Experimental animals and human OA samplesAnimals

Male C57BL/6 mice (8 weeks, 20–22 g, SPF) were purchased from the Southern Medical University Animal Center (Guangzhou, China) and maintained at 22 ± 2 °C, 55 ± 10% humidity and a 12-h light/dark cycle. OA was induced by destabilization of the medial meniscus (DMM) at 8 weeks of age. For primary chondrocyte isolation, 3-day-old neonatal pups were euthanized by decapitation. All procedures were approved by the Institutional Animal Care and Use Committee of Southern Medical University (approval no. SMU-L2018158).

Transgenic mice

Lyz2-Cre mice (Sangon Biotech, Suzhou, China) were backcrossed to C57BL/6 for ≥ 6 generations and then crossed with RhoAflox/flox mice to produce macrophage-specific (Lyz2-Cre; RhoAflox/flox) RhoA knockouts. Cre-negative RhoAflox/flox littermates served as controls. Genotyping was performed following the protocols described in our previous publication (Xu et al. 2021).

Human tissues

Synovial samples were obtained from patients with end-stage OA (KL grade 1–4; mean age 67 ± 5) undergoing total knee replacement and from trauma-amputation controls (mean age 35 ± 10) at the Ganzhou Hospital–Nanfang Hospital. The study protocol was approved by the Institutional Review Board (approval no. TY-ZKY2024-141–01), and written informed consent was obtained from all participants.

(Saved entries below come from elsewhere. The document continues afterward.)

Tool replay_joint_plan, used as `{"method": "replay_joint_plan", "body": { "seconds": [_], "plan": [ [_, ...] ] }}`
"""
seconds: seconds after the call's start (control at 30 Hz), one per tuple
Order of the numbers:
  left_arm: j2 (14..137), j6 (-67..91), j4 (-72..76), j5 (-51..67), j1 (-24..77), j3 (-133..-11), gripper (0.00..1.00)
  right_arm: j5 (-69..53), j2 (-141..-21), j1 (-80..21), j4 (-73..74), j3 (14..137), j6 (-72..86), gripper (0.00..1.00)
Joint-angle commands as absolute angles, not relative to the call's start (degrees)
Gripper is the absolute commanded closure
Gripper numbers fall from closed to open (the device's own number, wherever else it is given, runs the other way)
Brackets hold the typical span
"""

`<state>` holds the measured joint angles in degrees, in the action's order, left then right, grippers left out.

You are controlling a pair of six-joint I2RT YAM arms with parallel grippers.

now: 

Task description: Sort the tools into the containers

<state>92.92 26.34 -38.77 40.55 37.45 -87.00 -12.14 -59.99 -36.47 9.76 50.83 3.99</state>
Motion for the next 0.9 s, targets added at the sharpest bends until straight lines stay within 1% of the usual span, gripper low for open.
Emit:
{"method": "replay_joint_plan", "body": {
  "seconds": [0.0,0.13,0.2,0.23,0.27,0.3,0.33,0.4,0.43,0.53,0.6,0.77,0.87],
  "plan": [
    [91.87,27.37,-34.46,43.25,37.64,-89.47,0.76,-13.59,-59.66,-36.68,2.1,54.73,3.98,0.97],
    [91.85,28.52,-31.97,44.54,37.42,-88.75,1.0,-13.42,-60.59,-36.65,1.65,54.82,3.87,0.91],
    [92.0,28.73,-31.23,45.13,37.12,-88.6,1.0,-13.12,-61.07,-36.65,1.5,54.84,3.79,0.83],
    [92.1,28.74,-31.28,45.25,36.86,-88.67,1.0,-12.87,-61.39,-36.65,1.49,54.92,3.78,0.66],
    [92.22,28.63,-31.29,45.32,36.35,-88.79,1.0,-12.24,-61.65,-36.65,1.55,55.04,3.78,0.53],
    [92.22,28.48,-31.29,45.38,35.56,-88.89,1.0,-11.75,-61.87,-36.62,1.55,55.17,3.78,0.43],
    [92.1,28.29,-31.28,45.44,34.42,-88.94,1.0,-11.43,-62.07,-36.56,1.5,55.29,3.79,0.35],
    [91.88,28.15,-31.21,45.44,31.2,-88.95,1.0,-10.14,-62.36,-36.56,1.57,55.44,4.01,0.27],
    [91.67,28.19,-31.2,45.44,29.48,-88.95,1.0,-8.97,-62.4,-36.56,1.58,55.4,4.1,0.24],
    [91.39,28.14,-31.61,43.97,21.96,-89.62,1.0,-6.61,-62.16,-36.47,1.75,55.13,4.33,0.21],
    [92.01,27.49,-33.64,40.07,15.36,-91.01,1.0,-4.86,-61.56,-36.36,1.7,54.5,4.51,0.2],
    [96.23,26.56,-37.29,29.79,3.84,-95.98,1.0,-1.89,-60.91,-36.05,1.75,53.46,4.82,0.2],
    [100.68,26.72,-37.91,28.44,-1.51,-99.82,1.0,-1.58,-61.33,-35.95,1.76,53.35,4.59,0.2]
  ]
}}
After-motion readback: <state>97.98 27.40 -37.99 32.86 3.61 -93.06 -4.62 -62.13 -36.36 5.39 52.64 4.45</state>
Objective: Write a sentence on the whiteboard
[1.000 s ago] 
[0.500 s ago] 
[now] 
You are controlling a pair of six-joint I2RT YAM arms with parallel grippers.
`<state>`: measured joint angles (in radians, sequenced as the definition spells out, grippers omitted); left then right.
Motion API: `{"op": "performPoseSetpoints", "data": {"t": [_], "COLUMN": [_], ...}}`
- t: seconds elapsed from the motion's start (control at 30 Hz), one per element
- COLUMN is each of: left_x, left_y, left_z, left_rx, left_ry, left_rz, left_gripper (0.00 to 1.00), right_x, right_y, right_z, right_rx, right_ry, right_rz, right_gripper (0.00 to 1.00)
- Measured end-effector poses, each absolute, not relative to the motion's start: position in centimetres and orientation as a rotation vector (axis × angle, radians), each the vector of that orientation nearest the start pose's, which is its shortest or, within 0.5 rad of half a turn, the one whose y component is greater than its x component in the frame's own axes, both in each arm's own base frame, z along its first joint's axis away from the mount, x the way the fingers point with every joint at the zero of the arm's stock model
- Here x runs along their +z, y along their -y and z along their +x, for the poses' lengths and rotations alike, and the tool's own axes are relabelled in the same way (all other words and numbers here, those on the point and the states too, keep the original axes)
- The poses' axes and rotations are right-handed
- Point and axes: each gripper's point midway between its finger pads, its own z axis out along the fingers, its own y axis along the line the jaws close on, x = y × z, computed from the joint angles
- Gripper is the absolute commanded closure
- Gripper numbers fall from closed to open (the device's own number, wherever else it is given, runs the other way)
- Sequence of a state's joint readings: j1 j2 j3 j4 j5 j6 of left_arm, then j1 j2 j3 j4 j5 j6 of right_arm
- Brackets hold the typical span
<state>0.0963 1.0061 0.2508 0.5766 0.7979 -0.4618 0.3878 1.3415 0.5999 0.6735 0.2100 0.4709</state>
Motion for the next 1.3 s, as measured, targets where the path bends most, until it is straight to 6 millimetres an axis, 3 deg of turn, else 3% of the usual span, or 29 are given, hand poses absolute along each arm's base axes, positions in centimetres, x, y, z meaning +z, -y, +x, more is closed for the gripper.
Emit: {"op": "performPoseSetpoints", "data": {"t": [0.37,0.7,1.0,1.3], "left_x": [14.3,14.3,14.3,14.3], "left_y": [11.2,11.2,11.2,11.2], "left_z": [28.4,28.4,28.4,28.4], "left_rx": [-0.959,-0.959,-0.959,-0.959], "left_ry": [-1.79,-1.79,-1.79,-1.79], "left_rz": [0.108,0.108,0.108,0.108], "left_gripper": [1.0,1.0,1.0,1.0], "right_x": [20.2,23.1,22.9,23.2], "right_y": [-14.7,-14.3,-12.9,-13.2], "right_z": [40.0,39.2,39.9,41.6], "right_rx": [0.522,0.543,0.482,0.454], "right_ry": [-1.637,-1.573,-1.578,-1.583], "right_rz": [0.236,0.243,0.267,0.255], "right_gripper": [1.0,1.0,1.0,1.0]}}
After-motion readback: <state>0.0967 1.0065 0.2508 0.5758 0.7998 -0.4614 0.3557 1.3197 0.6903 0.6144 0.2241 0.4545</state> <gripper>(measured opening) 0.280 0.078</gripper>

Primary cell and OA cartilage culture

Primary chondrocytes were isolated from 3-day-old C57BL/6 pups by enzymatic digestion (0.2% type II Collagenase, 2 h, 37 °C) and cultured in DMEM/F-12 with 10% FBS and 1% penicillin–streptomycin; cells were used at passage ≤ 2. Bone marrow–derived macrophages (BMDMs) were generated by flushing femora and tibiae from 8-week-old mice and culturing in DMEM containing 10% FBS and 20 ng/mL recombinant murine M-CSF (PeproTech, 315–02) for 7 days; purity was > 95% (Zou et al. 2021).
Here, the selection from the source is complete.